» **Problem statement**
Check every line in the listing below for "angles". Copy the ones where it occurs.

**** Source material

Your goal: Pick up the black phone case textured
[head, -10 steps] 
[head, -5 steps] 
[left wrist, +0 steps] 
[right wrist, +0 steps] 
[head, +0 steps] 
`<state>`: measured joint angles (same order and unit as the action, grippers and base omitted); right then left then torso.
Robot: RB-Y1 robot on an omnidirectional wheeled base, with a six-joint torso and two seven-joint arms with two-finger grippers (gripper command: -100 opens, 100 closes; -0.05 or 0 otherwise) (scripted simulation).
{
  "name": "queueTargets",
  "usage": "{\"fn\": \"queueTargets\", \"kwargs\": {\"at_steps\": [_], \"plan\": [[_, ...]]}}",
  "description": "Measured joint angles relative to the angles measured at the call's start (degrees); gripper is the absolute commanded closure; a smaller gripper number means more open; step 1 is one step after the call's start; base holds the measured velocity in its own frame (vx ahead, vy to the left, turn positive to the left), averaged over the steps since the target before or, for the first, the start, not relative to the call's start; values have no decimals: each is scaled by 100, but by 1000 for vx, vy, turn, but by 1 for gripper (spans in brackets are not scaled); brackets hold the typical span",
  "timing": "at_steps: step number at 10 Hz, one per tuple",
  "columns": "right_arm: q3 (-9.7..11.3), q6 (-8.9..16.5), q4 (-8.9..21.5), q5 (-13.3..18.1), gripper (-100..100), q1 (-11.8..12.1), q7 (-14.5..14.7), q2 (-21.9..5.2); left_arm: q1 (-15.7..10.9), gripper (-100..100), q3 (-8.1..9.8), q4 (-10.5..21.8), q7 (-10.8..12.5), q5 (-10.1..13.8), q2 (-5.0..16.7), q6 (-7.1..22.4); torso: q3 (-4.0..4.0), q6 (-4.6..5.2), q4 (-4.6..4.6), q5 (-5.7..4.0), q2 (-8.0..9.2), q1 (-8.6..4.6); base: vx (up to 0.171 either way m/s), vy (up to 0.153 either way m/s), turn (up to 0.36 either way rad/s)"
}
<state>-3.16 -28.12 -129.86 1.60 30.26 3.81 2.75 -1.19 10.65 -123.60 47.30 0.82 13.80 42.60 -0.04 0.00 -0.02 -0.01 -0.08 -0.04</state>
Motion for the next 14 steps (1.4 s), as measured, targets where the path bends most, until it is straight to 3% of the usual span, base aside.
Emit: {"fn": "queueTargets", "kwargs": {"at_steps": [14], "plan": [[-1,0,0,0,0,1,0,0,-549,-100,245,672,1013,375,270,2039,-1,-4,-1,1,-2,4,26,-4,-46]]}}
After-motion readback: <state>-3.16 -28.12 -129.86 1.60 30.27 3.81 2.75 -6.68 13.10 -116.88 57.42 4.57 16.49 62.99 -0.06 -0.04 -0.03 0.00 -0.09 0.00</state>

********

» **Exercise answer**
`<state>`: measured joint angles (same order and unit as the action, grippers and base omitted); right then left then torso.
  "description": "Measured joint angles relative to the angles measured at the call's start (degrees); gripper is the absolute commanded closure; a smaller gripper number means more open; step 1 is one step after the call's start; base holds the measured velocity in its own frame (vx ahead, vy to the left, turn positive to the left), averaged over the steps since the target before or, for the first, the start, not relative to the call's start; values have no decimals: each is scaled by 100, but by 1000 for vx, vy, turn, but by 1 for gripper (spans in brackets are not scaled); brackets hold the typical span",

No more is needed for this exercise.